(Data extracted from a collection)

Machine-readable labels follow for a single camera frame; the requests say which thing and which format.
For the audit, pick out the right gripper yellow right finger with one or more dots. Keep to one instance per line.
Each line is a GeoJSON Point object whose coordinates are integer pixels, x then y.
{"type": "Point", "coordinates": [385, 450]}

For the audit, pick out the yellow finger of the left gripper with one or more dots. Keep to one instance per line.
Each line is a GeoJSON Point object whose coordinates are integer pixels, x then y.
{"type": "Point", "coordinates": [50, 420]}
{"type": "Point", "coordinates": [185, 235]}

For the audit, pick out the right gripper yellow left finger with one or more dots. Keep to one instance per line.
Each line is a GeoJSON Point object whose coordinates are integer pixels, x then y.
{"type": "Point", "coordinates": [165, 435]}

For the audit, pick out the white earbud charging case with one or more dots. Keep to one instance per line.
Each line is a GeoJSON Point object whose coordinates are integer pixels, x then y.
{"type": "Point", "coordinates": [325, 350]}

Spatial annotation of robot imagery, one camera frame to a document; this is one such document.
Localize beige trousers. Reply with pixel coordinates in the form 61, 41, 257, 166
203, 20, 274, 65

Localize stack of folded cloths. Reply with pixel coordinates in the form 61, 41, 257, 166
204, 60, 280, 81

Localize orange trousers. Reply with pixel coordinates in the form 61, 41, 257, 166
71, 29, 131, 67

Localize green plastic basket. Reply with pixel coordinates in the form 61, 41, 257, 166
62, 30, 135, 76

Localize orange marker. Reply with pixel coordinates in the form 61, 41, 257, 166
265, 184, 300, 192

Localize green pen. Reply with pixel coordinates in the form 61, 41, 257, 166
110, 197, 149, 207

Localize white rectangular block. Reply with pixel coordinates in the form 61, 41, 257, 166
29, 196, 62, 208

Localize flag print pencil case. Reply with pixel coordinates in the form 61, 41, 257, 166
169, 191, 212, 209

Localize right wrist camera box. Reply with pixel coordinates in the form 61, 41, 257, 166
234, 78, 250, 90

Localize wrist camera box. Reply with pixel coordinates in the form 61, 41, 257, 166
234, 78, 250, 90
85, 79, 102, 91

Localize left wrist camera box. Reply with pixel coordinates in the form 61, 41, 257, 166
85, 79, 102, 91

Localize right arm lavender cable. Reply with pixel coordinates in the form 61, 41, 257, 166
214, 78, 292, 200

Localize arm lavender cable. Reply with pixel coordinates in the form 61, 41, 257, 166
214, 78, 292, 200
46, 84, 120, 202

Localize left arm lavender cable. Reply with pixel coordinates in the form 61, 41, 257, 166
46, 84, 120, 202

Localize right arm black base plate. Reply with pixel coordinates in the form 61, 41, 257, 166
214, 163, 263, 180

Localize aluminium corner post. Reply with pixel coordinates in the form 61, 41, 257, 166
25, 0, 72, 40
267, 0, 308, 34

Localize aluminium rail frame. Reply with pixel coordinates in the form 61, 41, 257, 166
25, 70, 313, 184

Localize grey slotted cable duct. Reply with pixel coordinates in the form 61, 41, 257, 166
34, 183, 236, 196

[Exercise objective]
Copy every line of the records above that contains "pick".

[Exercise solution]
For the audit, pick out the right gripper yellow right finger with one or more dots. Keep to one instance per line.
For the audit, pick out the yellow finger of the left gripper with one or more dots. Keep to one instance per line.
For the audit, pick out the right gripper yellow left finger with one or more dots. Keep to one instance per line.
For the audit, pick out the white earbud charging case with one or more dots. Keep to one instance per line.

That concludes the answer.